* **What you should do**: What is needed is an exact repetition of the lines below, from the first one through the one holding "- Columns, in", with no pictures and nothing else.
----
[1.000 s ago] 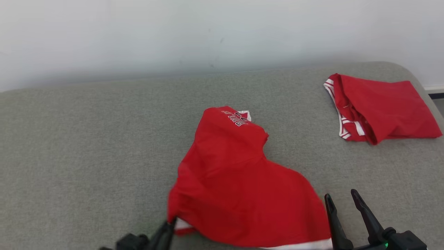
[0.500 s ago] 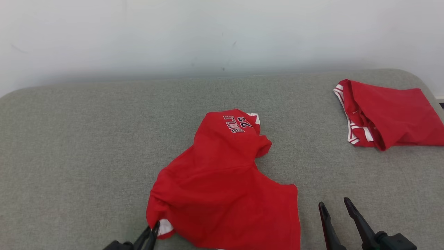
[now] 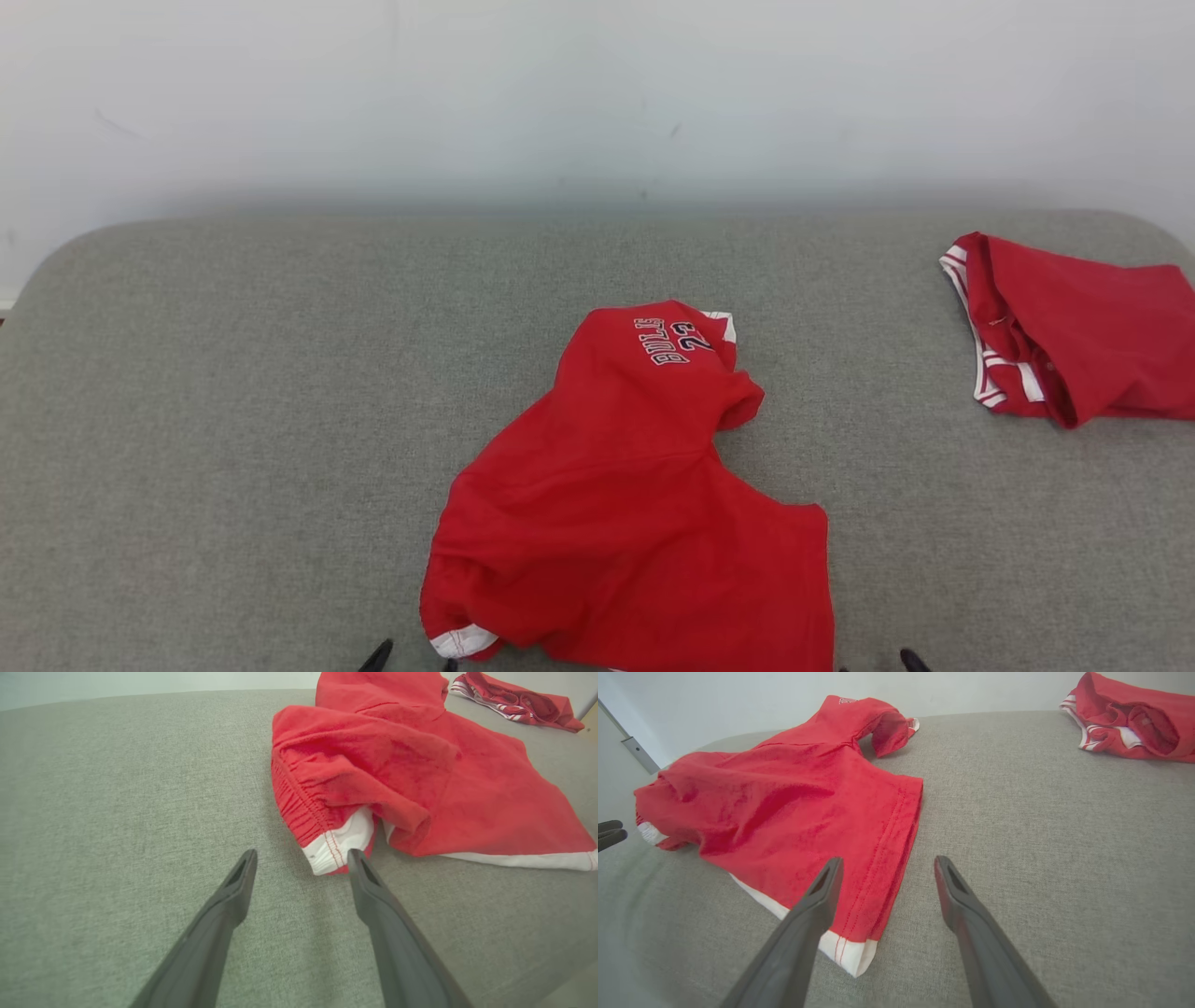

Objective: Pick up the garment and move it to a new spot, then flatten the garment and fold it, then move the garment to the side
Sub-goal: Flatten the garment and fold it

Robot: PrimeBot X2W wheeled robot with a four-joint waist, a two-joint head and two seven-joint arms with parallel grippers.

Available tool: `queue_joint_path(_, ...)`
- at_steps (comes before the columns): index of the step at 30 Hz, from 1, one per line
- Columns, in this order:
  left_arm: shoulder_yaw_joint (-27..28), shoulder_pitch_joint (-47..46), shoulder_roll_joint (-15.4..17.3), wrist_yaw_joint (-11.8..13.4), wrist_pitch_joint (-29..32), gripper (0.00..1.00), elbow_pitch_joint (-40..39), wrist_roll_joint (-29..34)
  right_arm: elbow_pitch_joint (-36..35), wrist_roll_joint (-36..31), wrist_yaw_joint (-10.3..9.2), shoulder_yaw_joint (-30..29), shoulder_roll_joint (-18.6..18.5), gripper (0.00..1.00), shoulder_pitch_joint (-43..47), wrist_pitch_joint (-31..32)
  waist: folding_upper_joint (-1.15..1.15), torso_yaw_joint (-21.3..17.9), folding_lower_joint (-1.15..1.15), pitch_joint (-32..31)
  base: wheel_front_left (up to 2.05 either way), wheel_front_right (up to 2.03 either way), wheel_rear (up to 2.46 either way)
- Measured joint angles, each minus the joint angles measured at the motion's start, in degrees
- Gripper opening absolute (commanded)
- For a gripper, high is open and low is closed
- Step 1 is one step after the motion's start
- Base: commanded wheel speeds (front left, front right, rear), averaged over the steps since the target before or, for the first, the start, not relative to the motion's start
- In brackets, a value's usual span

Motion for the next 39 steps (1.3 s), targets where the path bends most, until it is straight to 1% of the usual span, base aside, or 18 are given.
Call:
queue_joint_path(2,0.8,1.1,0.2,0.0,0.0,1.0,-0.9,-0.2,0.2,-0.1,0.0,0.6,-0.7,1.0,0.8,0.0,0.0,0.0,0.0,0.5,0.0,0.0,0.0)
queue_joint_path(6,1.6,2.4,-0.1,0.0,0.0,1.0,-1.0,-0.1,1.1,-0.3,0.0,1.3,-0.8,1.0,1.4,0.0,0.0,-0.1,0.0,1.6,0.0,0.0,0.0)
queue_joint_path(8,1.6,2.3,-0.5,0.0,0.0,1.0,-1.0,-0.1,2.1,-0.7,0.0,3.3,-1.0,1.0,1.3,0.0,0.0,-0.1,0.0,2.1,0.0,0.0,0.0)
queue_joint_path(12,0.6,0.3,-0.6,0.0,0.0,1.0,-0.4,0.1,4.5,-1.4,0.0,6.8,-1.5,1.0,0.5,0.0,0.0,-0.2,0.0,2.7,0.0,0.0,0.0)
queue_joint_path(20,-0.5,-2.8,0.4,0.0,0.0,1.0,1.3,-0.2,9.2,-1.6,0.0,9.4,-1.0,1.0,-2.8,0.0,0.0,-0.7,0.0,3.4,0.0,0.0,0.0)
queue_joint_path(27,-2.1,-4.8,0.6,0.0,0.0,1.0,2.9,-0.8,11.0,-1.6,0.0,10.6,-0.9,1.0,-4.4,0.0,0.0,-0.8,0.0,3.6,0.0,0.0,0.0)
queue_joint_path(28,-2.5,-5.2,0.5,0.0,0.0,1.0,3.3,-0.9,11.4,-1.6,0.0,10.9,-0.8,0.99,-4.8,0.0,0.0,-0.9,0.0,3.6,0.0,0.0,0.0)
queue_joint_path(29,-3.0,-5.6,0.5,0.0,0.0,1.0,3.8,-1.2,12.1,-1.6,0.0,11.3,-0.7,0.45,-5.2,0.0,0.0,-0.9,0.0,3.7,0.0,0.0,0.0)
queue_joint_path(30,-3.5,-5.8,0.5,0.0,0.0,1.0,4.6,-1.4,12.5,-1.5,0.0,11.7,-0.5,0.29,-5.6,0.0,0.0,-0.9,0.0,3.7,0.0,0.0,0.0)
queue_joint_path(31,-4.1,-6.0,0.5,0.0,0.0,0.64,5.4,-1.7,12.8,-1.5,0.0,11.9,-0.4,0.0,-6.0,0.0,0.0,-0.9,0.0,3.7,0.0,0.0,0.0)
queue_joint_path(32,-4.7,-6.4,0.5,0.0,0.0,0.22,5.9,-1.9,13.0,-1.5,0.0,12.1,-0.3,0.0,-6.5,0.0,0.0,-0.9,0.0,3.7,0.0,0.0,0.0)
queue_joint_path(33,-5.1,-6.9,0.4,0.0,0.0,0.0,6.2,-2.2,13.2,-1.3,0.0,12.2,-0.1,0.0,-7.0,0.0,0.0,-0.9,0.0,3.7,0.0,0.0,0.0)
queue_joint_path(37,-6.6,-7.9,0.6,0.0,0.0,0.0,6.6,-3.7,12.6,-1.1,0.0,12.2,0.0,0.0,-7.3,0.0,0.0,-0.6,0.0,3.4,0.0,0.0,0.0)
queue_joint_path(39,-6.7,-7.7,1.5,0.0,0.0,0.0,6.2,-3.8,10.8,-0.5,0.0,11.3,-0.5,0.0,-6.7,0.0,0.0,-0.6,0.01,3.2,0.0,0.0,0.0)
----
* **Completed task**:
[1.000 s ago] 
[0.500 s ago] 
[now] 

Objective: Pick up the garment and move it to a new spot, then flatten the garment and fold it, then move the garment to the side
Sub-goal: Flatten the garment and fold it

Robot: PrimeBot X2W wheeled robot with a four-joint waist, a two-joint head and two seven-joint arms with parallel grippers.

Available tool: `queue_joint_path(_, ...)`
- at_steps (comes before the columns): index of the step at 30 Hz, from 1, one per line
- Columns, in this order:

Nothing remains to be added to the answer.